Experienced dev note
Set relabel_configs in prometheus.yml to drop high-cardinality labels before ingestion. In scrape_configs, add metric_relabel_configs to drop labels like user_id or request_id that explode cardinality. Example: match mlflow_inference_latency_seconds{user_id=~".+"} and drop the label. Also: enable compression (–storage.tsdb.compression-level=2) and set a hard retention policy (–storage.tsdb.retention.size=50GB) to prevent disk filling silently. Most teams discover this after their Prometheus disk is full and they lose 2 weeks of metrics history.
Check your understanding
Why does the model-server service need both port 8000 (model serving) and port 8001 (Prometheus metrics) exposed?
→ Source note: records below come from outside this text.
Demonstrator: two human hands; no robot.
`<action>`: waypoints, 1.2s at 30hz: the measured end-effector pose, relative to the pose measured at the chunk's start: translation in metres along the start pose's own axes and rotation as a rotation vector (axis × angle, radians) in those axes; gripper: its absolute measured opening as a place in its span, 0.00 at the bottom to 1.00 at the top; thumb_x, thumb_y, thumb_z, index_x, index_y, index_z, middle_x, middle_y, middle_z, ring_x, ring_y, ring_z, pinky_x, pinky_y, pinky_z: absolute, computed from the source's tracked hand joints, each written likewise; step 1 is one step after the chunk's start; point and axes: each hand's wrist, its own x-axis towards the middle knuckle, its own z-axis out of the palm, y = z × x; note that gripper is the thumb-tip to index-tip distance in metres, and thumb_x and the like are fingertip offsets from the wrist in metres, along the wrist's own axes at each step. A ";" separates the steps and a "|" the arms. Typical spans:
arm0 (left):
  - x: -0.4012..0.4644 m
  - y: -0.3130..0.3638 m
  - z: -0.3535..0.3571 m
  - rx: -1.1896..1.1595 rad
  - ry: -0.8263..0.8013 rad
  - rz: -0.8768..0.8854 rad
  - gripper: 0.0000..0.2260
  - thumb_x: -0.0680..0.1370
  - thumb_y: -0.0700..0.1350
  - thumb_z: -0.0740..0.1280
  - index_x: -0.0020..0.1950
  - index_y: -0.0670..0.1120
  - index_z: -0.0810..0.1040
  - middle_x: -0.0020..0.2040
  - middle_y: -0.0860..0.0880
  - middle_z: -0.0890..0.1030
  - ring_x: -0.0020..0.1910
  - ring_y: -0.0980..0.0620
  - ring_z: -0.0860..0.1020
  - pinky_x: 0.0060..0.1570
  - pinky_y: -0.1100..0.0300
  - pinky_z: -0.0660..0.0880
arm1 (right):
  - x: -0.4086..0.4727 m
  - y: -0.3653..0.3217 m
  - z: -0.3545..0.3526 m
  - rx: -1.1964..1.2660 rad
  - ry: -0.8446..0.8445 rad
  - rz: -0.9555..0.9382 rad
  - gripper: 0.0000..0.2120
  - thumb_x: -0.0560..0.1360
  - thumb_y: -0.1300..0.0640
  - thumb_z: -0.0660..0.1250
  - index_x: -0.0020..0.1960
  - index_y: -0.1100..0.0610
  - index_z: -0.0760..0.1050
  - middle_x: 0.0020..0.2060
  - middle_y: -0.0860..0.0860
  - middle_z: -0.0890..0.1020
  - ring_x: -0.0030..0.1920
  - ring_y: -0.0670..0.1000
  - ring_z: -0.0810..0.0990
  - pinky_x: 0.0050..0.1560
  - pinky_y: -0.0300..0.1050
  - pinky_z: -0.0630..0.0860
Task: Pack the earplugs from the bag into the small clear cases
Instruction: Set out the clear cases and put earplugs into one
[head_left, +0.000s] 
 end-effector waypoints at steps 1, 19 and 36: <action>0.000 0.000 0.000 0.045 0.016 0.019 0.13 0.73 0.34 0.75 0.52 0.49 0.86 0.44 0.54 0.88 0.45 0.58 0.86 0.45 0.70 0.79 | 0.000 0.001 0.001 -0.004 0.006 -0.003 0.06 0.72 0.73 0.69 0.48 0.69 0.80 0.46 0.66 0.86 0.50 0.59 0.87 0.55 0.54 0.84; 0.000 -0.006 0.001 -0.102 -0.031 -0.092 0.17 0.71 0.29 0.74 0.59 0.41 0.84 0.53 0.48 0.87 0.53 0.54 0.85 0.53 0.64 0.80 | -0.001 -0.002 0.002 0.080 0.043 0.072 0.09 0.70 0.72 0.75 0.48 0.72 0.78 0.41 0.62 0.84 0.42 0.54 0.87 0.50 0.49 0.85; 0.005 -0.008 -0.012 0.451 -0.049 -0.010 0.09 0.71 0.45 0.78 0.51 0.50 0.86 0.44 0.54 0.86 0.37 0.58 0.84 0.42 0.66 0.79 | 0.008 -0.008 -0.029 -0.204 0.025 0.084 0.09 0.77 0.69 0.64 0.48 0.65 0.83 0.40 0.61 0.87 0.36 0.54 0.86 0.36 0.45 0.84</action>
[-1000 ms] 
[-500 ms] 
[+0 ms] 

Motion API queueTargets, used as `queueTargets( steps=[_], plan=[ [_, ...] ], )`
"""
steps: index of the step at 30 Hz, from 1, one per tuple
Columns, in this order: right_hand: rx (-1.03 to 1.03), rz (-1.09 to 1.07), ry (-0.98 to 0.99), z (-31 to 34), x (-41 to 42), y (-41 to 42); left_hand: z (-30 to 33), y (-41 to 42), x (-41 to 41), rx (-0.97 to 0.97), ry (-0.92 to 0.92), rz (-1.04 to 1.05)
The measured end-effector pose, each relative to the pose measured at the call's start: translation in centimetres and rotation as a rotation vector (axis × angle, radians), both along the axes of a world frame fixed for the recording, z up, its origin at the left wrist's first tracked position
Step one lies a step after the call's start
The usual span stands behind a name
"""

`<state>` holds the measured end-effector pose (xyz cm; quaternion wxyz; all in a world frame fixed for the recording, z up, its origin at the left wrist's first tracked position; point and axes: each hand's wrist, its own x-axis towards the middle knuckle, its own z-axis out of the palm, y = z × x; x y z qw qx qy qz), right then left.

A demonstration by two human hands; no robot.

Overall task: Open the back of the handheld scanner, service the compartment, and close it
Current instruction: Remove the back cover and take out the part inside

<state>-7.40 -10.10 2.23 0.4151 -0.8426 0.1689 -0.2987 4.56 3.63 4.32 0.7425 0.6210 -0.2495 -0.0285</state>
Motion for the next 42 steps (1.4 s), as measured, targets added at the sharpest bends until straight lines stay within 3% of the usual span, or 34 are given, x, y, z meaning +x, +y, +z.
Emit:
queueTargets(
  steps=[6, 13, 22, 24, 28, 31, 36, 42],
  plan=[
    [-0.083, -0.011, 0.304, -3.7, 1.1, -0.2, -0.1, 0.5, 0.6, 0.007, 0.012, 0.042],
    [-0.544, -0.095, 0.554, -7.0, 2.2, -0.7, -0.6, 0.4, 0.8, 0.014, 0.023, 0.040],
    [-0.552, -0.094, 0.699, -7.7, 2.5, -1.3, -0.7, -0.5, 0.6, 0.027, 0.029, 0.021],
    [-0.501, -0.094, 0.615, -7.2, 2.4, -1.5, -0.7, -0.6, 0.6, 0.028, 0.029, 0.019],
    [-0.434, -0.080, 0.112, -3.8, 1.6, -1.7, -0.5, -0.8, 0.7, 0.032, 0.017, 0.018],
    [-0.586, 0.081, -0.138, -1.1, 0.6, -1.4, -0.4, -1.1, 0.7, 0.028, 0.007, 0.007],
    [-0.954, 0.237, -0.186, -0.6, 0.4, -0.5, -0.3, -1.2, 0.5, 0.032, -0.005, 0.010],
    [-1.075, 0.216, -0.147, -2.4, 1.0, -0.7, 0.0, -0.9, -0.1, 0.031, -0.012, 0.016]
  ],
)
What happens if you only expose 8000 to external clients?
Show answer hint
Port 8000 handles prediction requests; port 8001 serves Prometheus metrics. Prometheus scrapes internal metrics from :8001 inside the Docker network, so external clients never need to call it. If you only expose :8000, Prometheus can't reach :8001 and scrapes fail silently (you'll see up=0 in Prometheus UI). The ports serve different audiences: :8000 is for the application, :8001 is for observability infrastructure.